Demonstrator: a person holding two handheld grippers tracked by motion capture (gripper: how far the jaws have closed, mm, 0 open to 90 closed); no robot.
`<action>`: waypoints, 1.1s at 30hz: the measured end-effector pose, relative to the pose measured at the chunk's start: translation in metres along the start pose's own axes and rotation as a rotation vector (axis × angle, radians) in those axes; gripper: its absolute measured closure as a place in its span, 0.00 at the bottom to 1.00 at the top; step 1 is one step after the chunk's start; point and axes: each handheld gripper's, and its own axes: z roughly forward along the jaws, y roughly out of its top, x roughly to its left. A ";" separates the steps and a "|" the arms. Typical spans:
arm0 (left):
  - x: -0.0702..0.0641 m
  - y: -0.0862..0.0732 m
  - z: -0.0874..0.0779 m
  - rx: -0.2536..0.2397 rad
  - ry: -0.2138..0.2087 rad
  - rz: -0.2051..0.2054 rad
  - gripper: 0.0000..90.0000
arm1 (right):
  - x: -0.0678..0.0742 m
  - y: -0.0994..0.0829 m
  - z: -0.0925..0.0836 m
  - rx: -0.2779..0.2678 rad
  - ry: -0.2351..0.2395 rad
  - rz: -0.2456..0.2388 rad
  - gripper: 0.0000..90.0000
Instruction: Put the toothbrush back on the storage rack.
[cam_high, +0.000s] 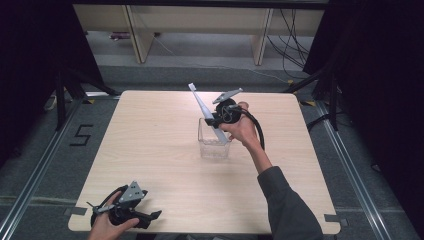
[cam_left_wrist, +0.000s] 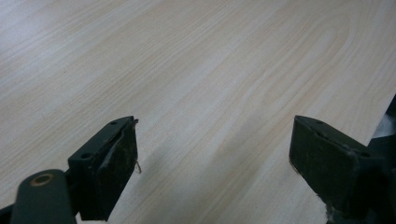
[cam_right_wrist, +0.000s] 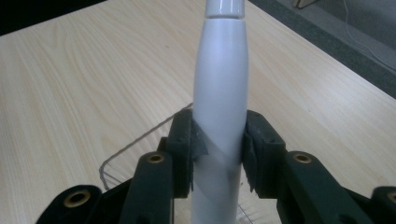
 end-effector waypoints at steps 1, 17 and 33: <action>0.000 0.000 0.000 0.001 0.000 0.003 0.17 | 0.000 -0.001 0.002 -0.007 -0.011 -0.004 0.74; 0.000 0.000 -0.001 -0.001 0.003 0.005 0.17 | 0.005 -0.008 0.020 0.073 -0.015 -0.042 0.74; 0.000 0.000 0.000 -0.002 0.002 0.004 0.17 | 0.005 -0.013 0.027 0.145 -0.014 0.006 0.74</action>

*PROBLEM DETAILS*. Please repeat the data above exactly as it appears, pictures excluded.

*REPLY*.
Demonstrator: a person holding two handheld grippers tracked by motion capture (gripper: how far the jaws have closed, mm, 0 open to 90 closed); no robot.
`<action>`: waypoints, 1.1s at 30hz: the measured end-effector pose, relative to the pose measured at the chunk's start: translation in metres along the start pose's own axes and rotation as a rotation vector (axis × angle, radians) in those axes; gripper: its absolute measured closure as a place in its span, 0.00 at the bottom to 1.00 at the top; step 1 is one step after the chunk's start; point and axes: each handheld gripper's, and its own axes: z roughly forward along the jaws, y roughly out of its top, x roughly to its left. A ";" separates the steps and a "|" the arms. Typical spans:
arm0 (left):
  - x: -0.0702..0.0641 m
  - y: -0.0862..0.0732 m
  - z: -0.0874..0.0779 m
  - rx: -0.2536..0.2397 rad
  - ry: -0.2138..0.2087 rad
  - rz: -0.2051..0.2054 rad
  - gripper: 0.0000..90.0000
arm1 (right):
  - x: -0.0678..0.0742 m
  - y: -0.0994..0.0829 m
  - z: -0.0925..0.0836 m
  - rx: -0.2779..0.2678 rad
  - ry: -0.2351..0.2395 rad
  - rz: -0.2456..0.2388 rad
  - gripper: 0.0000..90.0000
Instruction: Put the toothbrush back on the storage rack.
[cam_high, +0.000s] 
[cam_left_wrist, +0.000s] 
[cam_right_wrist, +0.000s] 
 end-effector waypoints at steps 1, 17 and 33: <action>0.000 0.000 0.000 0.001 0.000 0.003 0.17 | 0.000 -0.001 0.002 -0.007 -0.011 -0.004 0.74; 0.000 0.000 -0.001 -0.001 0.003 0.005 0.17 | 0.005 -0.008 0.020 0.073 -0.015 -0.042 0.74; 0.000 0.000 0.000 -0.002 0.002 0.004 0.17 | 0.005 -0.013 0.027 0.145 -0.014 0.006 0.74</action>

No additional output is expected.